Skills and Outcomes: Upon completion, participants will:

Orchestrate Data Pipelines: Design, schedule, and monitor workflows in Apache Airflow (DAG creation, task dependencies, triggers).
Model and Transform Data: Build dbt models to transform and test data in a SQL-based warehouse, using best practices for sources, staging, and documentation.
Process Big Data: Develop Apache Spark and PySpark applications (using RDDs, DataFrames, Spark SQL, MLlib) to process large-scale batch and streaming data.
Integrate Tools: Orchestrate Spark jobs and dbt workflows within Airflow pipelines, enabling automated ELT workflows.
Hands-On Experience: Build a portfolio of real-world projects (e.g. ETL pipelines and streaming applications) to demonstrate skills.
Certification Readiness: Gain practical knowledge aligned with industry certifications (Microsoft, AWS, Snowflake, etc.) to prepare for professional data engineering exams

Course Syllabus

Module 1: Data Engineering Foundations (2 hours)

This introductory module covers the core concepts of data engineering and pipeline architecture. Learners explore ETL/ELT workflows, modern data warehouse vs data lake designs, and the role of data engineers. The session includes a simple hands-on project (e.g. ingesting public CSV data into a SQL database) to reinforce extract-transform-load concepts. This project-based approach helps build proficiency with Python/SQL for data processing.

Module 2: Apache Airflow Basics (4 hours)

Participants dive into Apache Airflow fundamentals. Topics include DAGs (Directed Acyclic Graphs), tasks/operators, scheduling vs. triggering, and the Airflow UI. The instructor will demonstrate how to set up a local Airflow environment and create a first DAG. Learners get hands-on experience by building an example workflow (e.g. a data ingestion pipeline) to practice scheduling and monitoring tasks.
- Topics: Airflow architecture, scheduler, metadata database, basic operators and sensors.
- Hands-on: Build and run a simple Airflow DAG that orchestrates Python tasks or data transfers.
Module 3: Advanced Airflow and Pipeline Management (3 hours)

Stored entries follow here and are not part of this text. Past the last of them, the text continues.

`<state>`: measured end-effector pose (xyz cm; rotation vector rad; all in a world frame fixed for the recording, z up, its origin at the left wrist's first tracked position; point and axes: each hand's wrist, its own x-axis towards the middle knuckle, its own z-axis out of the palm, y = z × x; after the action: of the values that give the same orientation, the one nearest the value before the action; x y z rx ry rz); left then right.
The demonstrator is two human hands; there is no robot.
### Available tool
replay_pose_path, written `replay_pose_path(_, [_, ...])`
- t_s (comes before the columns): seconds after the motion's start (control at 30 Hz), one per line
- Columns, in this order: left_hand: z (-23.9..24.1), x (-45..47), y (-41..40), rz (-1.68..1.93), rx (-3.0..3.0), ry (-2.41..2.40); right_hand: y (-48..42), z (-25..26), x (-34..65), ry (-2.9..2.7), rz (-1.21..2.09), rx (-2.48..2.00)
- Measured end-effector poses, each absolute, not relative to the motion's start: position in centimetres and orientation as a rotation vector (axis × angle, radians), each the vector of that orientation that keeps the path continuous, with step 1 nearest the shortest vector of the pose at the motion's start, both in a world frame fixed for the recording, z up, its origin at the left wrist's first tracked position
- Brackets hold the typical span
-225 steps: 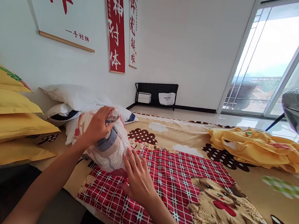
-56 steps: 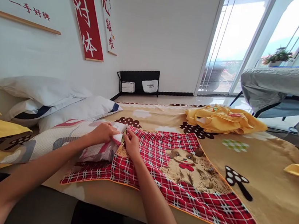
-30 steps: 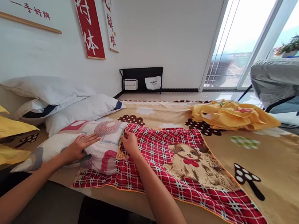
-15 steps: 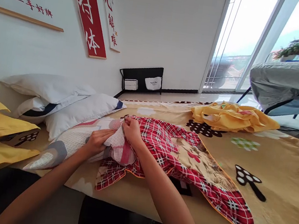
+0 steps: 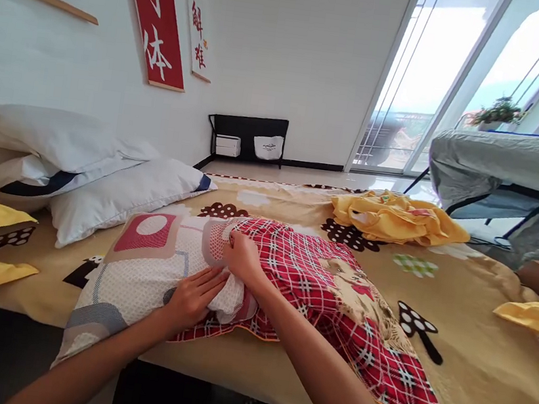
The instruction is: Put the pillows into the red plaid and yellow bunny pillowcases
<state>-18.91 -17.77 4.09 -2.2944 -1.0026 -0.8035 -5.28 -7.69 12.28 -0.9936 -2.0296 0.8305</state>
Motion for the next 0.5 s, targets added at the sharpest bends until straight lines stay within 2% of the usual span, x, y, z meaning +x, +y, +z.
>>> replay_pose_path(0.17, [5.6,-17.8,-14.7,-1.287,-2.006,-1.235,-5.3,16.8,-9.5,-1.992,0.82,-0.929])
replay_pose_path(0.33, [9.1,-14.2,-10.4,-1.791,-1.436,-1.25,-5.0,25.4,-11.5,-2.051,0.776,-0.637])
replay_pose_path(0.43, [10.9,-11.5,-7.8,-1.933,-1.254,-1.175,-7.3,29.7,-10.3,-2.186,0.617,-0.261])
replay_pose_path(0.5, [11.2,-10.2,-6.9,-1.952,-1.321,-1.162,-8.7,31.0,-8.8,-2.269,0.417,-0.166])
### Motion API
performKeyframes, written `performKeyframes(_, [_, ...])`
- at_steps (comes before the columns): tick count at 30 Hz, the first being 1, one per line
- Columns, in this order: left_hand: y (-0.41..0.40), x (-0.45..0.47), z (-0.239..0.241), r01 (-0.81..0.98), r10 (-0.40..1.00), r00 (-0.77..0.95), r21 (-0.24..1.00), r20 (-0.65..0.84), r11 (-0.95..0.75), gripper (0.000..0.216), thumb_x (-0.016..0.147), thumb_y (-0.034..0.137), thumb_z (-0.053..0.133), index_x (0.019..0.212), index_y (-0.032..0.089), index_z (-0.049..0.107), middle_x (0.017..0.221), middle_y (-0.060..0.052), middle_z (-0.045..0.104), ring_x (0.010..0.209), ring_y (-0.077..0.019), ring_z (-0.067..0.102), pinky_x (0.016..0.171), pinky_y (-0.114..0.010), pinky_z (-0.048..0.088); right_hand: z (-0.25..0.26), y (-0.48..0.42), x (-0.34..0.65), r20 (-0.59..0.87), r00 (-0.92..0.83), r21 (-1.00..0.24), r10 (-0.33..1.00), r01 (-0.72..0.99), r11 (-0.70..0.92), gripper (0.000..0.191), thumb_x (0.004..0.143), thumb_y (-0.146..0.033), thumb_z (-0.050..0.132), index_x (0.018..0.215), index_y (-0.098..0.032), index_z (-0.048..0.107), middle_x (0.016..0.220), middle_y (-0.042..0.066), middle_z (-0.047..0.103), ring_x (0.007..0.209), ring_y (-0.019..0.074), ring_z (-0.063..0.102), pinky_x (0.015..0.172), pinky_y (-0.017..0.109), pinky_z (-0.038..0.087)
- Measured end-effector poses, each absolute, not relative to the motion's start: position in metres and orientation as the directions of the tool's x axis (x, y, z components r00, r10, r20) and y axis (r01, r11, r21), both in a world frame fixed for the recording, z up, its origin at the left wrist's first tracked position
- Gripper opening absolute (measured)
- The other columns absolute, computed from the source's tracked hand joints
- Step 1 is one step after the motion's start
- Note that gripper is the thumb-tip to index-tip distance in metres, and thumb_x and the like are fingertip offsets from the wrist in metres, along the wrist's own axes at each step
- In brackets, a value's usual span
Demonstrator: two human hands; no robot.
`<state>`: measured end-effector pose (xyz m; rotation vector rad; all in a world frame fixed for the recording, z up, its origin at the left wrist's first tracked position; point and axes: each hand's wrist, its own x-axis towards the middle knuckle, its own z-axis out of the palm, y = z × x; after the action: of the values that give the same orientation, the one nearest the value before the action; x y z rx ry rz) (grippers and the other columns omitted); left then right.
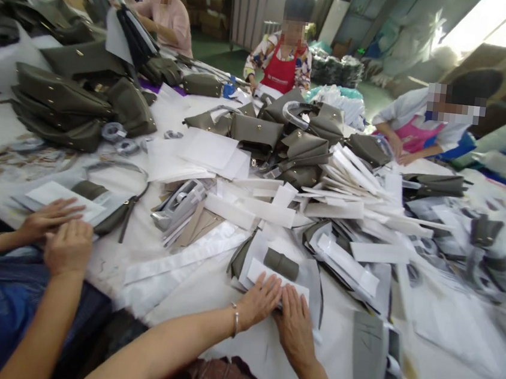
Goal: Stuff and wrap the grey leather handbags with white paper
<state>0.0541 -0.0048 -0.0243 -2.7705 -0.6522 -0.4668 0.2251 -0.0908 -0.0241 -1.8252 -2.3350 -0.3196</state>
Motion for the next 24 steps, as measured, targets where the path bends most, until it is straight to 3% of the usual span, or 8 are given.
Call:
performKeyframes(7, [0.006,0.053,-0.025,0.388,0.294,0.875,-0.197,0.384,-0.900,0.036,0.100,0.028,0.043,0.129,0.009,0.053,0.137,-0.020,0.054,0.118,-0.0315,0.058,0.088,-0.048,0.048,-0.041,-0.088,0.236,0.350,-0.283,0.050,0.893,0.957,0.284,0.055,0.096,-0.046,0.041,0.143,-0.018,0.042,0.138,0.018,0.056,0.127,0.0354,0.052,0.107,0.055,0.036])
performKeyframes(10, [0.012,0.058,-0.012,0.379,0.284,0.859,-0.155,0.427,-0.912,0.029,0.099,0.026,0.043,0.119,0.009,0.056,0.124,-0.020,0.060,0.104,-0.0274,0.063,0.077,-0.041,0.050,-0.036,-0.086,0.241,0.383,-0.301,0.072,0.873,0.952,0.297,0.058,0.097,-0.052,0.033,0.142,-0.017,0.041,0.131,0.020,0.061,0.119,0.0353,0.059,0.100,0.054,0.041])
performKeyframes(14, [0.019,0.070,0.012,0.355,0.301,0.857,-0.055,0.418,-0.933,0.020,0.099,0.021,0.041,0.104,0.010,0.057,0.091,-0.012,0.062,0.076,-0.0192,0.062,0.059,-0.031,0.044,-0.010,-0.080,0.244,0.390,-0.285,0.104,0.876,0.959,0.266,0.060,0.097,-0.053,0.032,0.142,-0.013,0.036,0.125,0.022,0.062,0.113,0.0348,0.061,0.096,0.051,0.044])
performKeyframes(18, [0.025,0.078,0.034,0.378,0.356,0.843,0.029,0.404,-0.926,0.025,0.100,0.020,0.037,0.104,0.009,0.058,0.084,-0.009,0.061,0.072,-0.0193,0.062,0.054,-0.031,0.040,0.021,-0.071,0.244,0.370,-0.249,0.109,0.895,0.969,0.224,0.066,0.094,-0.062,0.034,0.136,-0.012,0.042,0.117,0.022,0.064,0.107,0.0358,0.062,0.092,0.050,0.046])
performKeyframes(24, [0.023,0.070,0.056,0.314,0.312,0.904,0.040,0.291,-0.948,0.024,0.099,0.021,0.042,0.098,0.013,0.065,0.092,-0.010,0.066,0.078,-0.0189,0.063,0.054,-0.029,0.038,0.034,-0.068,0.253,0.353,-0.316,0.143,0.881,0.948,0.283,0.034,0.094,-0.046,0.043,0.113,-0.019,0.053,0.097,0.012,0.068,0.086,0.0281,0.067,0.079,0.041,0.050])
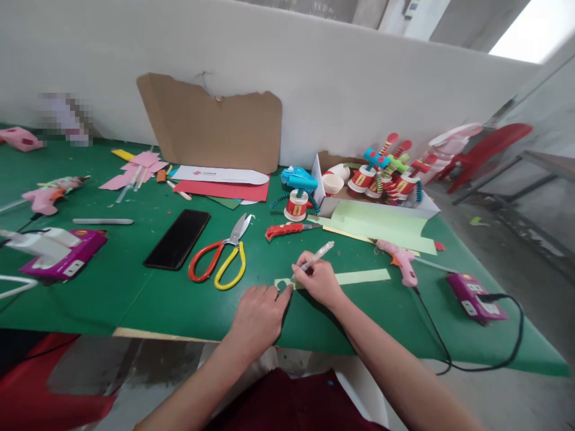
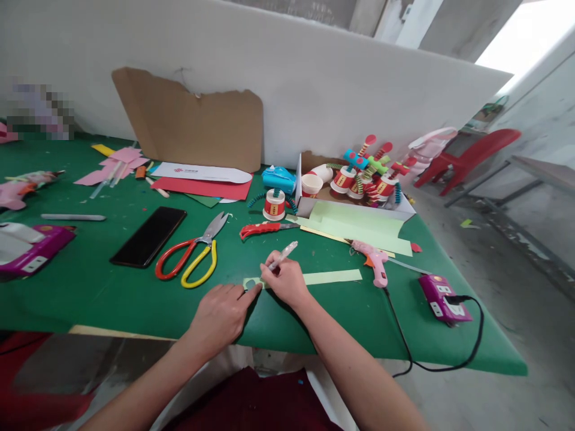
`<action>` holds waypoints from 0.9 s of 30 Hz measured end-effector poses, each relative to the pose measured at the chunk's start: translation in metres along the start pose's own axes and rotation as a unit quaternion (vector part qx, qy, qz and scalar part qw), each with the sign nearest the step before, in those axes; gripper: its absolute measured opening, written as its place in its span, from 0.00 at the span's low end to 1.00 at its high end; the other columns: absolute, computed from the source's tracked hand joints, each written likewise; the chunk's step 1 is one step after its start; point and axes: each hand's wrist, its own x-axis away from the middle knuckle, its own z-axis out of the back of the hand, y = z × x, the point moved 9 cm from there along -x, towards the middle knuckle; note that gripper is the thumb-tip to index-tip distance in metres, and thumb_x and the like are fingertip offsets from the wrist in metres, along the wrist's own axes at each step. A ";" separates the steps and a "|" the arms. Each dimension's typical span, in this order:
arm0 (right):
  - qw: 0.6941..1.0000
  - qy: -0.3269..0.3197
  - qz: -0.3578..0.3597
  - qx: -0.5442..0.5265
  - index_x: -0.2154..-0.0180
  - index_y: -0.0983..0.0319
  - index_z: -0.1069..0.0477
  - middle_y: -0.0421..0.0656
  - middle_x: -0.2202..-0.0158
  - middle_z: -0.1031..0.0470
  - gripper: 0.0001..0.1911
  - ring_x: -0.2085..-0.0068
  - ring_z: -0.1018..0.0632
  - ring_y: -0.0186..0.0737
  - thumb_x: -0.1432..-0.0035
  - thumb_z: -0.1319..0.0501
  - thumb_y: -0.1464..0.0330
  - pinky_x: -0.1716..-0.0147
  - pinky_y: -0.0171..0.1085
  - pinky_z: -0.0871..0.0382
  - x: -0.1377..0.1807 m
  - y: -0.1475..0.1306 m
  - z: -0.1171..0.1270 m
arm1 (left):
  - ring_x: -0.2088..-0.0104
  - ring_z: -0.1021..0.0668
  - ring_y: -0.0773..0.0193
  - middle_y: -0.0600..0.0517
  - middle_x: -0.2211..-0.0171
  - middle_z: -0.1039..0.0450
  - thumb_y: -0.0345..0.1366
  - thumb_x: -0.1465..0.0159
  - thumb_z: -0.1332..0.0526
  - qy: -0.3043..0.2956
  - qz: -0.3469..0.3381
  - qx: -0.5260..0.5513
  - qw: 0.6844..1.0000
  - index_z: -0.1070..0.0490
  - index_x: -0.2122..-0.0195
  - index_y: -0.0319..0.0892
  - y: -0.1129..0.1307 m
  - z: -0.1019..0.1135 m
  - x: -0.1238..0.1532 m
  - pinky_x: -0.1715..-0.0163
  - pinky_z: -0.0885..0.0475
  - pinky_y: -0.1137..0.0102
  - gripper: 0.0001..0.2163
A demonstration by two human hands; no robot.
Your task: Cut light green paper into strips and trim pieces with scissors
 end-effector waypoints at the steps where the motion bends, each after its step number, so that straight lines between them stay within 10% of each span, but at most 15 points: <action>1: 1.000 0.000 0.003 0.004 0.77 0.58 0.41 0.34 0.82 0.38 0.11 0.80 0.37 0.32 0.46 0.45 0.62 0.78 0.32 0.44 0.000 0.000 0.000 | 0.69 0.24 0.57 0.49 0.71 0.27 0.28 0.36 0.47 0.000 0.000 0.001 1.000 0.31 0.46 0.44 0.000 0.000 0.000 0.70 0.33 0.64 0.18; 27: 0.999 0.003 -0.004 0.034 0.77 0.58 0.41 0.34 0.82 0.37 0.11 0.80 0.36 0.32 0.46 0.45 0.62 0.78 0.32 0.44 0.001 0.001 0.001 | 0.68 0.25 0.59 0.48 0.70 0.28 0.28 0.36 0.49 -0.009 0.005 0.010 1.000 0.31 0.45 0.45 0.000 -0.001 -0.001 0.69 0.33 0.66 0.19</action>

This module covers advanced Airflow features for production pipelines. Topics include DAG lifecycle (runs, retries), various executors (Celery, Kubernetes), XCom for data exchange between tasks, variables/connections, and the TaskFlow API for Pythonic DAG authoring. Security, logging, and monitoring best practices are introduced.
- Topics: Executors and parallelism; Operators/Sensors/Hooks (built-in and custom); TaskFlow functional APIs.
- Hands-on: Extend the earlier DAG with dynamic task mapping or parameterized tasks, and configure Airflow connections for external databases.
Module 4: dbt Fundamentals (5 hours)

Learners explore dbt (Data Build Tool) fundamentals, focusing on transforming data within a warehouse. The module covers setting up dbt projects, writing SQL models, and version control integration. Key concepts include sources, models, tests, and documentation. Students will run dbt commands to build a layered analytics data model.
- Topics: dbt project structure; Jinja templating; incremental models; schema tests and documentation.
- Hands-on: Create dbt models for a simple sales or logs dataset: connect dbt to a database, write transformations, execute tests, and generate documentation.
Module 5: Advanced dbt – Testing & Deployment (3 hours)

This advanced dbt session teaches best practices for production pipelines. Topics include advanced Jinja macros, snapshots, and continuous integration/deployment workflows. Learners will practice creating source freshness checks and deploying dbt jobs in a CI pipeline. Integration with Airflow is demonstrated (e.g. triggering dbt runs from a DAG).
- Topics: dbt tests and hooks; modular project design; using dbt Cloud or GitHub Actions for CI/CD.
- Hands-on: Configure a dbt project to run in development and production modes, including automated tests on data quality.
Module 6: Apache Spark Fundamentals (4 hours)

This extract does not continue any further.